As to the evidence from nature, I see beauty, organization, “programming” in everything. It’s like the universe was and is still being programmed by Someone who has a goal in mind and a reason for everything that we can only understand if we believe that all is for our ultimate good. It takes a bit of faith to come to that conclusion, but there is no real evidence against this conclusion.

You see, I start out with the knowledge that belief is a good thing in and of itself, like rejoicing at the birth of a child even though he may turn out to be a serial killer or looking upon the passing of a saint as a good to be thankful for, knowing that someone has gone before us who believed in and lived according to the virtues faith, hope, and charity.

To doubt out of some principle known only to the doubter seems rather close-minded to me or rather not fair-minded. If we take in all there is and look at it as a cohesive whole, I believe that takes us to belief in God. Not because that will make us happy, but merely because that is the way it is.


#18

EnterBowser- I believe that faith goes *beyond * reason; which doesn’t necessarily make it *contrary * to reason. Does that seem unreasonable to you?


#19

So, in agreement with your sizing up of the problem, how can we reach these people?

I’m tempted to say, “What we are doing here.” And by that I would mean to say–we are doing what we can as we speak.

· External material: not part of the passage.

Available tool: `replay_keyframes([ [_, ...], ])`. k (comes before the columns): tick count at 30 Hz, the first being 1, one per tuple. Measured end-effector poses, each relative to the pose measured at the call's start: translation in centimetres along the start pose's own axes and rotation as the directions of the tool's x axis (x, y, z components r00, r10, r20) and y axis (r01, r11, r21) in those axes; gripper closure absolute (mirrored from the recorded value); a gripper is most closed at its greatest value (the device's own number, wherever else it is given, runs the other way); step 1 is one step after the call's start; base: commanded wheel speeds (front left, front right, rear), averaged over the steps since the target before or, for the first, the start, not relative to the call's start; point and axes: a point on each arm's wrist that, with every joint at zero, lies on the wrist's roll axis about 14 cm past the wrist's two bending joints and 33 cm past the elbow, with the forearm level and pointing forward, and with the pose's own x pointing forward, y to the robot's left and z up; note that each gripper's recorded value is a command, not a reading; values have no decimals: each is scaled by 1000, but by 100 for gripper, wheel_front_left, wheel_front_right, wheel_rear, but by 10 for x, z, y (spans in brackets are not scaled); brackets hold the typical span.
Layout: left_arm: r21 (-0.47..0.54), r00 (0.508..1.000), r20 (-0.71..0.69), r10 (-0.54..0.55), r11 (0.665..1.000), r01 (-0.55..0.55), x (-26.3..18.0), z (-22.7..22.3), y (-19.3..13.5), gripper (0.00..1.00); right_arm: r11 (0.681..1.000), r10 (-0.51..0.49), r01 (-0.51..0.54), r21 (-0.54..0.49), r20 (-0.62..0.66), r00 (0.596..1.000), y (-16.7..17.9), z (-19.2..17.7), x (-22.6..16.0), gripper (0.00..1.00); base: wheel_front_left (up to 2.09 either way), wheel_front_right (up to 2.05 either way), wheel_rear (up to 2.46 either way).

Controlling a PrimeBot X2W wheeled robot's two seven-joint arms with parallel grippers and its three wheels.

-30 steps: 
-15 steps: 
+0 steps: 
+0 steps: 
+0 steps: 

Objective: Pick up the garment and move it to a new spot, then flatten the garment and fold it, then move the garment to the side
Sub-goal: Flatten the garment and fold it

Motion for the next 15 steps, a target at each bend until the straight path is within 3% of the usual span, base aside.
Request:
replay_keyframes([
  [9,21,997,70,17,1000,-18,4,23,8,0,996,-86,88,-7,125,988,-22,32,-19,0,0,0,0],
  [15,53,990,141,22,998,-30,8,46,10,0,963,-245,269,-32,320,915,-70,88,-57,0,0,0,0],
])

We are giving them a chance to voice their concerns and needs as we attempt to answer them, all the while praying, as Daniel so rightly suggests, for the guidance of the Holy Spirit and for the grace to speak the truth in love.

We must be patient, kind, and understanding with everyone, of course, but most especially with those who, for one reason or another, feel they must hang onto what they want/don’t want to believe in the very teeth of overwhelming evidence to the contrary.


#20

Della-

I’ve used this analogy before; does this make sense to you?

It’s completely contrary to reason that an anarexic woman can believe they’re too fat. You can show them a mirror. You can give them facts that they’re dying. Loved ones in tears can beg them to eat. But they will not change. Something inside of them honestly believes they’re overweight; and nothing in heaven or on earth can change an individual spirit’s decision to believe something.

That decision comes *before * our reasoning. It comes deep down in our emotions/spirit/soul.